Saat berikutnya, cakar beastman itu melesat seperti pedang. Darah memercik ke udara, dan penjaga itu menjerit saat dia jatuh ke lantai, sekarat.

“Heh-heh. Itu bukan tampilan yang buruk.”

Gerðr Honzak si manusia serigala menodongkan pisau ke leher pria yang jatuh itu.

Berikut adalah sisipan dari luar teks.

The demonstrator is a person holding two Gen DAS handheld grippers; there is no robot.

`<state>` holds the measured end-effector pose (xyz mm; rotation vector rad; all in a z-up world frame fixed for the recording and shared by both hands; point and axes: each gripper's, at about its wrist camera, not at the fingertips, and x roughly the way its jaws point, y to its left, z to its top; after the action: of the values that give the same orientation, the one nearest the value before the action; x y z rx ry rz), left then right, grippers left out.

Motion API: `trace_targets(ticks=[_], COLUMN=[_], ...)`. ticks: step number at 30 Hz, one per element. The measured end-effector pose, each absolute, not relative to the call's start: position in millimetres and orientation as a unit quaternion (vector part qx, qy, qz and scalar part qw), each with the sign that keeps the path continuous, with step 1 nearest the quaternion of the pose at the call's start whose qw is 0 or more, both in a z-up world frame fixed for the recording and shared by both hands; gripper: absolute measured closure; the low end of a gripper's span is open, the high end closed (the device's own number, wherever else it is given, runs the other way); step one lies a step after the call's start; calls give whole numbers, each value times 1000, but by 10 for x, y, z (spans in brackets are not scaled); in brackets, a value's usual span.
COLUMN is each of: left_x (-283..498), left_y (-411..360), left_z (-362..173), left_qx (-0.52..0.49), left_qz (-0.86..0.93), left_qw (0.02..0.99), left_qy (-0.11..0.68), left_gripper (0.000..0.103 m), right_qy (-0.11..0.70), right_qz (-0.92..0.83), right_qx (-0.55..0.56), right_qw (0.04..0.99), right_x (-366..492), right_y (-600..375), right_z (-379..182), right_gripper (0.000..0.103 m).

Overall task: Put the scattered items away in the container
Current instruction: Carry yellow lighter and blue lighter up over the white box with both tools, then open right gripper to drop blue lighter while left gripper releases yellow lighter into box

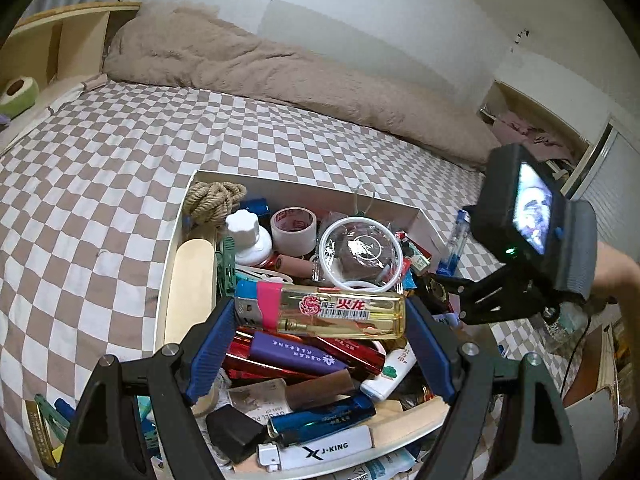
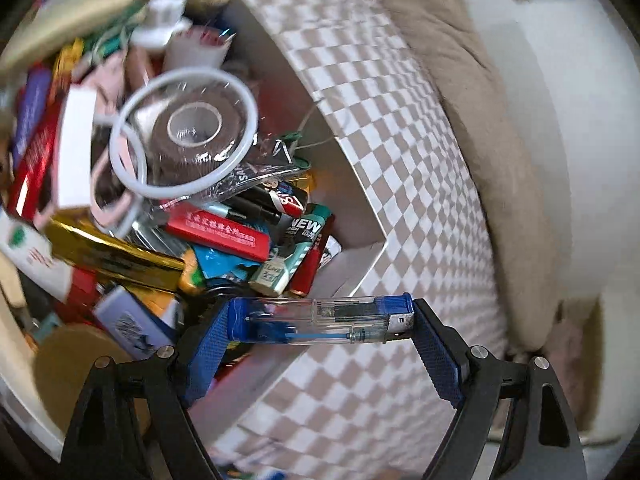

Senjata itu disebut Pencuri Wajah, Pedang Iblis yang diberikan kepadanya oleh Sharnak.

“Sejujurnya, aku lebih suka wajah Pengguna Pedang Suci,”

“Kau bisa mendapatkan salah satunya nanti. Aktifkan,” kata Bastea saat dia mulai merapal.

Pedang berbalut api muncul di tangan beastman itu. Dia mengayunkan pedangnya, menyemburkan api merah yang melahap mayat dan darah yang tertinggal. Gerðr, yang telah mengambil wajah penjaga itu, dapat menggunakan sistem pengenalan wajah untuk membuka gerbang partisi di dekatnya.

“Baiklah, apa lagi sekarang?” manusia serigala itu bertanya dengan sembrono.

“Kita... membuka gerbang bayangan dengan... sihir... dan memanggil rekan kita... di sini...,” anggota ketiga mereka, seorang elf tua, menjawab.

“Sihir, ya? Kudengar kalian para elf menggunakan beberapa kutukan aneh...,” kata Gerðr, menatap anggota tertua dari ketiganya itu dengan curiga.

Meskipun sebagian besar rahasia sihir telah dilupakan, mereka masih diketahui oleh para elf.

“Cepat. Kita harus menyelesaikan ini sebelum Pengguna Pedang Suci menghabisi Void,” Bastea mendesak saat mereka maju ke koridor.